Notice that in a target costing approach, the price is set first, and then the target product cost is determined. This is opposite from the order in which the product cost and selling price are determined under traditional cost-plus pricing.

Focus on the Customer

To be successful at target costing, management must listen to the company’s customers. What products do they want? What features are important? How much are they willing to pay for a certain level of product quality?

Management needs to aggressively seek customer feedback, and then products must be designed to satisfy customer demand and be sold at a price they are willing to pay. In short, the target costing approach is market driven.

Focus on Product Design

Design engineering is a key element in target costing. Engineers must design a product from the ground up so that it can be produced at its target cost. This design activity includes specifying the raw materials and components to be used as well as the labour, machinery, and other elements of the production process. In short, a product must be designed for manufacturability.

Focus on Process Design

Every aspect of the production process must be examined to make sure that the product is produced as efficiently as possible. The use of touch labour, technology, global sourcing in procurement and every aspect of the production process must be designed with the product’s target cost in mind.

Cross-Functional Teams

Manufacturing a product at or below its target cost requires the involvement of people from many different functions in an organisation: market research, sales, design engineering, procurement, production engineering, production scheduling, material handling and cost management.

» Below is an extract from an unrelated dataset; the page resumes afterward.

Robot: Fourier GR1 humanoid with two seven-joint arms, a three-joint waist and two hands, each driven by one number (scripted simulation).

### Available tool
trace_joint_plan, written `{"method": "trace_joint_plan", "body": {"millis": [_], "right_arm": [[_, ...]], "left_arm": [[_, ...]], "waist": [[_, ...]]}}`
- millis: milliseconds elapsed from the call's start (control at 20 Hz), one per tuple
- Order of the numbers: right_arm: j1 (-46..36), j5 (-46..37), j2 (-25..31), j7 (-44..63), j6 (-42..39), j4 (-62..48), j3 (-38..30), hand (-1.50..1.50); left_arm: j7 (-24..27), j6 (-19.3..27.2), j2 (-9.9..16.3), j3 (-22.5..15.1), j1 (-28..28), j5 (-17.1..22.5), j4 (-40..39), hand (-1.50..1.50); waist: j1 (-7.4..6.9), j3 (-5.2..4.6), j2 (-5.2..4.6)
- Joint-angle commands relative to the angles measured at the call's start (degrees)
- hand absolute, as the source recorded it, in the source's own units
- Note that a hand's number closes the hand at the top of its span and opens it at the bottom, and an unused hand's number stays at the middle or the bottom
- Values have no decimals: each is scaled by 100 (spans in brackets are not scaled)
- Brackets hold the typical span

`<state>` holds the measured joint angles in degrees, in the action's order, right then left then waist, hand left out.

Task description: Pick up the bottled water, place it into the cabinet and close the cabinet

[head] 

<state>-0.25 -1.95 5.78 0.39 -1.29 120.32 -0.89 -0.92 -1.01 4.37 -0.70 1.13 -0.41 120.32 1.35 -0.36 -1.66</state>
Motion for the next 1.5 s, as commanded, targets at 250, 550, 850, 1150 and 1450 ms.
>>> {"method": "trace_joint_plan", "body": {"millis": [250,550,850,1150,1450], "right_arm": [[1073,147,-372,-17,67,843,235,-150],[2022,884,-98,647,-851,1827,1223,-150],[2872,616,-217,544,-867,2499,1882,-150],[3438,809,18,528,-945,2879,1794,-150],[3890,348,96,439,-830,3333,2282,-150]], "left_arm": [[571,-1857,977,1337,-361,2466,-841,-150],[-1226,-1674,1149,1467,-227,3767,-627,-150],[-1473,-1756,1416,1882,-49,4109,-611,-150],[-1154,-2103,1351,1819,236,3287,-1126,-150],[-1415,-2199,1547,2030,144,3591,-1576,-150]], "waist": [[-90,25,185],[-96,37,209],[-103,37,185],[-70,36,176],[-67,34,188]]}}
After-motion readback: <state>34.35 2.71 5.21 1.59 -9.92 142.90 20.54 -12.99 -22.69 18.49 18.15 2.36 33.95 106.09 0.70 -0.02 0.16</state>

Individuals from all these diverse areas of expertise can make key contributions to the target costing process. Moreover, a cross-functional team is not a set of specialists who contribute their expertise and then leave; they are responsible for the entire product.

Life-Cycle Costs

In specifying a product’s target cost, analysts must be careful to incorporate all of the product’s life-cycle costs. These include the costs of product planning and concept design, preliminary design, detailed design and testing, production, distribution and customer service.

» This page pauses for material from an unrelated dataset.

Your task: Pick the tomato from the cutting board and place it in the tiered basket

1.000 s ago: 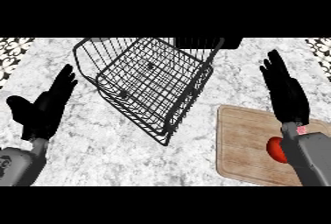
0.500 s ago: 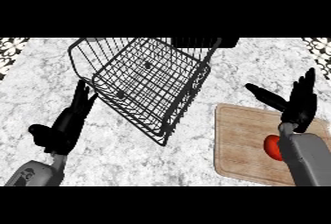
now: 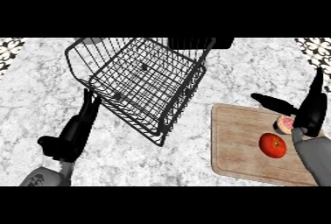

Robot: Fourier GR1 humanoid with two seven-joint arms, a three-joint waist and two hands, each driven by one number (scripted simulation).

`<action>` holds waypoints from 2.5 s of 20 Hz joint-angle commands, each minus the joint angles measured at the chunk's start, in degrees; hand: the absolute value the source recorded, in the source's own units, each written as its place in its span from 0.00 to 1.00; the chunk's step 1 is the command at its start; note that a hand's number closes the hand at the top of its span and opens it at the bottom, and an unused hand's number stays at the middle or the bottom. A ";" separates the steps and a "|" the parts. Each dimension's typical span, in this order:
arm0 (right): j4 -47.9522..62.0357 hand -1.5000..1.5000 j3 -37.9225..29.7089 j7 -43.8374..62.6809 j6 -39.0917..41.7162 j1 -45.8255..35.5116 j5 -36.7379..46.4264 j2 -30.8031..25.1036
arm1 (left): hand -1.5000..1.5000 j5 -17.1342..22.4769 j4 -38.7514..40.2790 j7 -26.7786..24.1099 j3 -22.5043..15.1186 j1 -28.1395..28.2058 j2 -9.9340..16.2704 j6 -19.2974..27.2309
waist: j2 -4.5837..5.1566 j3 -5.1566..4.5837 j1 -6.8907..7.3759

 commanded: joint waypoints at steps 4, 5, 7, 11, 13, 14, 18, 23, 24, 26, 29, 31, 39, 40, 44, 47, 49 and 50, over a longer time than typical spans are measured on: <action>1.86 0.00 11.53 20.87 18.18 2.25 5.34 -13.74 | 0.50 0.33 1.44 1.83 -0.54 1.16 0.33 -0.60 | 0.39 -1.01 -0.43; 1.49 0.00 12.53 23.27 22.20 1.07 5.49 -16.38 | 0.50 -0.44 1.56 1.22 -1.37 1.02 -0.38 -0.33 | 0.54 -1.09 -0.37; -1.55 0.00 15.66 29.85 27.43 -1.04 5.95 -17.48 | 0.50 -0.52 1.71 1.28 -1.17 0.80 0.36 -0.96 | 0.36 -1.09 0.30; -9.71 0.00 17.85 45.05 39.43 -6.89 2.50 -20.58 | 0.50 -0.16 1.06 1.75 -1.09 0.83 0.13 -1.24 | 0.04 -0.59 0.79; -14.06 0.00 19.24 53.85 41.54 -9.59 1.99 -19.71 | 0.50 -0.50 2.08 1.80 -1.47 0.70 -0.56 -1.15 | 0.18 -0.43 0.63; -17.87 0.00 18.16 56.57 43.02 -10.05 0.80 -21.89 | 0.50 0.03 3.49 0.29 -0.91 1.34 -0.42 -2.47 | 0.11 -0.34 -0.32; -22.25 0.00 17.46 64.91 45.95 -12.00 -2.34 -23.42 | 0.50 -0.63 3.47 0.96 -0.68 0.44 -1.98 -0.90 | 0.36 -0.10 -0.17; -19.19 0.00 19.37 66.37 40.42 -13.05 3.42 -23.37 | 0.50 -1.09 1.70 1.12 -1.01 1.93 -0.27 -2.58 | 0.39 -0.11 0.61; -18.25 0.00 19.90 66.38 42.54 -13.55 2.90 -23.55 | 0.50 -1.68 5.33 0.80 -0.76 -0.94 -3.06 -0.82 | 0.77 -0.16 -0.05; -15.64 0.00 21.15 66.41 44.64 -11.11 1.40 -24.11 | 0.50 -0.76 1.80 1.82 -0.05 -0.17 -0.69 -2.38 | 0.67 -0.09 0.56; -14.65 0.00 22.28 66.43 41.42 -8.05 1.35 -21.35 | 0.50 -0.17 3.65 1.29 1.40 -1.26 -0.67 -3.09 | 0.84 -0.06 0.07; -14.45 0.00 22.41 66.44 41.98 -9.09 0.80 -20.77 | 0.50 -1.63 3.96 -0.28 -0.88 0.90 -2.43 -2.65 | 0.75 -0.13 0.43; -15.40 0.00 22.03 66.44 38.02 -4.34 4.09 -19.11 | 0.50 -1.39 4.69 -0.35 0.71 0.08 -2.72 -3.44 | 0.75 0.00 -0.01; -16.97 0.00 21.76 66.44 37.75 -3.87 4.14 -19.41 | 0.50 -2.58 7.00 -2.64 -0.37 1.71 -4.21 -2.84 | 0.71 -0.07 -0.51; -14.09 0.00 20.89 66.44 36.98 -2.39 4.78 -18.09 | 0.50 -2.79 4.26 0.27 -0.23 -0.11 -3.79 -2.56 | 0.77 0.06 0.02; -16.24 0.00 22.22 66.43 35.36 1.64 6.58 -17.23 | 0.50 -0.81 5.67 0.12 2.49 0.34 -2.14 -4.35 | 0.72 0.01 -0.46; -18.31 0.00 21.07 66.43 34.90 3.32 6.84 -17.77 | 0.50 -2.60 4.25 1.41 1.23 -0.29 -3.14 -2.56 | 0.61 0.07 -0.55; -15.83 0.00 20.73 64.24 34.73 3.82 7.13 -16.76 | 0.50 -1.41 5.17 0.48 2.35 0.45 -1.40 -5.37 | 0.83 0.10 0.11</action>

Traditional cost-accounting systems have tended to focus only on the production phase and have not paid enough attention to the product’s other life-cycle costs.

Value-Chain Orientation

Sometimes the projected cost of a new product is above the target cost. Then efforts are made to eliminate non-value-added costs to bring the projected cost down. In some cases, a close look at the company’s entire value chain can help managers identify opportunities for cost reduction.


Process of Target Costing

Target Costing applies to new products and succeeding generations of a product. It begins with understanding the market thoroughly and an intention to satisfy customer needs, concerning product quality, features, timeline and price:

  1. Identifying customer needs.
  2. Planning of selling price as per the needs.
  3. Identifying the target cost.
  4. Keep the price in consideration after identifying suppliers and fixing the manufacturing process.
  5. Compare sample product with the target and start production for product launch.

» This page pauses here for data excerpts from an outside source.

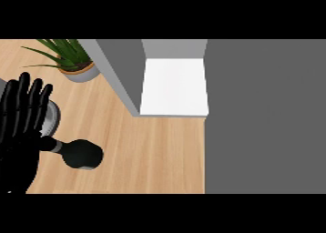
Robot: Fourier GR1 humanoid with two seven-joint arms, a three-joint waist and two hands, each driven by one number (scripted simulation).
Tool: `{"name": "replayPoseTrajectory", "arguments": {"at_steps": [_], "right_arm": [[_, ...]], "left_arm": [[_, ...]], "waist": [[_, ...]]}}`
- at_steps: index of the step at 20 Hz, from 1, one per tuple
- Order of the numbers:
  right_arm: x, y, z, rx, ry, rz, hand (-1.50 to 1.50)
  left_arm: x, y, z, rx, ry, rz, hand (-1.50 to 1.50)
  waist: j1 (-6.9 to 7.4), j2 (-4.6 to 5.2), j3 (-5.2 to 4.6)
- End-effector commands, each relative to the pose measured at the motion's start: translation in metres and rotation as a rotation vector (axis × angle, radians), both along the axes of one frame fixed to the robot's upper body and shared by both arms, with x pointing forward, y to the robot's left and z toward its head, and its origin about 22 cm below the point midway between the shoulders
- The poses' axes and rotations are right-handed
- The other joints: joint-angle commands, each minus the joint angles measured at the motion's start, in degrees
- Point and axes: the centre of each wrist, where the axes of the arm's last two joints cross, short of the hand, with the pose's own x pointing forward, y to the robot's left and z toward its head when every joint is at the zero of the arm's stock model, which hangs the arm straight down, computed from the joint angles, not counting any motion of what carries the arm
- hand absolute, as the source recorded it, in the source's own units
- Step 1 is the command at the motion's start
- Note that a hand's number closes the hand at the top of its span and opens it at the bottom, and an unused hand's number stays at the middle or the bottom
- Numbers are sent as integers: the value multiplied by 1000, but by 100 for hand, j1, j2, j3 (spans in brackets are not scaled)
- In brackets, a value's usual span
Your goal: Pick up the wine, place it into the cabinet and close the cabinet
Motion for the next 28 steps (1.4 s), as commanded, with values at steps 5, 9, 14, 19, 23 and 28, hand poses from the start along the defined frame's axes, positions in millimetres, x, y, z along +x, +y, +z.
{"name": "replayPoseTrajectory", "arguments": {"at_steps": [5, 9, 14, 19, 23, 28], "right_arm": [[-27, 8, -9, 52, 67, 64, -150], [-43, 17, -14, 33, 225, 259, -150], [-59, 0, 4, 31, 227, 257, -150], [-78, 12, 28, 46, 231, 255, -150], [-78, 12, 32, 32, 238, 284, -150], [-84, 17, 49, 37, 223, 254, -150]], "left_arm": [[-24, -1, 4, 114, 15, -446, -150], [-49, -16, -18, -96, 245, -652, -150], [-89, 0, 1, -123, 260, -718, -150], [-106, 13, 32, -107, 269, -723, -150], [-118, 5, 46, -120, 262, -714, -150], [-117, 4, 40, -140, 272, -678, -150]], "waist": [[-172, -189, -188], [-152, -202, -189], [-93, -169, -184], [-97, -163, -183], [-91, -169, -176], [-86, -176, -182]]}}
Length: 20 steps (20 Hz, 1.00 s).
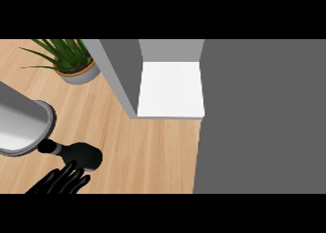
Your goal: Pick up the wine, place it into the cabinet and close the cabinet
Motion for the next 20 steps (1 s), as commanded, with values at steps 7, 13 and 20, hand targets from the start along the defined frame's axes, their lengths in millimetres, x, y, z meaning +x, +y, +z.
{"name": "replayPoseTrajectory", "arguments": {"at_steps": [7, 13, 20], "right_arm": [[-11, 3, 24, 15, -21, 2, -150], [-20, -3, 29, -1, -29, -32, -150], [-14, 1, 36, 14, -29, -27, -150]], "left_arm": [[-23, -1, 52, -104, -94, 19, -150], [-15, 17, 52, -73, -96, 64, -150], [-4, 43, 59, -15, -111, 108, -150]], "waist": [[-20, 8, 3], [-30, -10, 2], [33, -12, -5]]}}
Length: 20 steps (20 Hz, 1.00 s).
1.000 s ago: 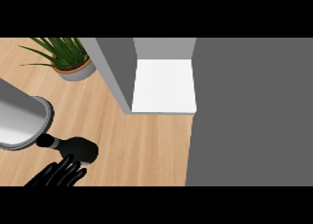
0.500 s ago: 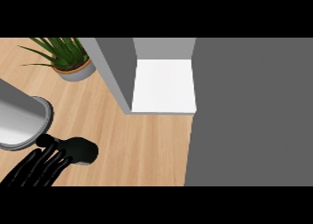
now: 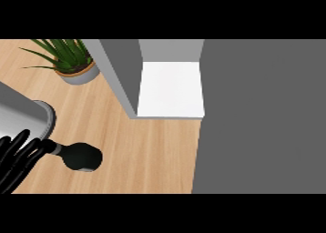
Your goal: Pick up the wine, place it into the cabinet and close the cabinet
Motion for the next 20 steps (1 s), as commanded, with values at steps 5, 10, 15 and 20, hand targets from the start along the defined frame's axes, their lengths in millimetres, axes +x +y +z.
{"name": "replayPoseTrajectory", "arguments": {"at_steps": [5, 10, 15, 20], "right_arm": [[-28, -1, 17, 18, -35, 18, -150], [-35, -5, 29, 17, -26, 27, -150], [-31, 2, 29, 19, -24, 30, -150], [-42, -5, 27, 22, -40, 27, -150]], "left_arm": [[-11, 12, 40, -103, -61, -62, -150], [10, 51, 34, -115, -49, -3, -150], [28, 63, 31, -112, 37, -14, -150], [32, 59, 17, -76, 68, -27, -150]], "waist": [[-35, -9, 2], [-50, 5, -3], [-76, 20, -3], [-124, 16, 3]]}}
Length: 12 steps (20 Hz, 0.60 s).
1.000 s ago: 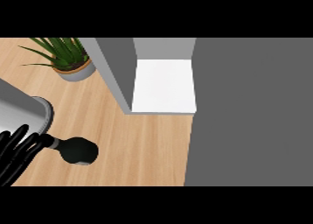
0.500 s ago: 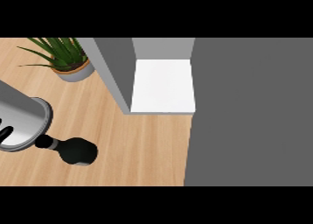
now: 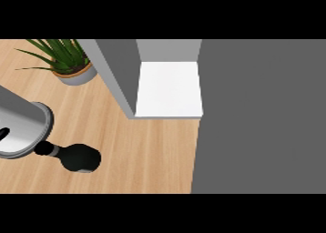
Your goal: Pick up the wine, place it into the cabinet and close the cabinet
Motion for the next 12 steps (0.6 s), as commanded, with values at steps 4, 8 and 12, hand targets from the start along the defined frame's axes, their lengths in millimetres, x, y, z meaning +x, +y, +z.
{"name": "replayPoseTrajectory", "arguments": {"at_steps": [4, 8, 12], "right_arm": [[-25, 5, 16, 51, -36, 52, -150], [-34, -2, 23, 42, -37, 66, -150], [-22, 11, 12, 51, -34, 50, -150]], "left_arm": [[19, 16, -49, 22, 66, -30, -150], [30, 20, -57, 6, 62, -26, -150], [28, 10, -73, 26, 43, 15, -150]], "waist": [[-20, 8, -5], [-32, 5, -1], [10, 5, 0]]}}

Target costing is an excellent tool for planning a suite of products that have high levels of profitability. This is opposed to the much more common approach of creating a product that is based on the engineering department’s view of what the product should be like, and then struggling with costs that are too high in comparison to the market price.

Target costing is a tool for Cost Management which helps in reducing the cost of a product over its entire life-cycle. Target costing induces those actions which management must take for establishing reasonable target costs, developing methods to achieve these targets and developing the mechanisms to test the cost effectiveness of various reduction efforts.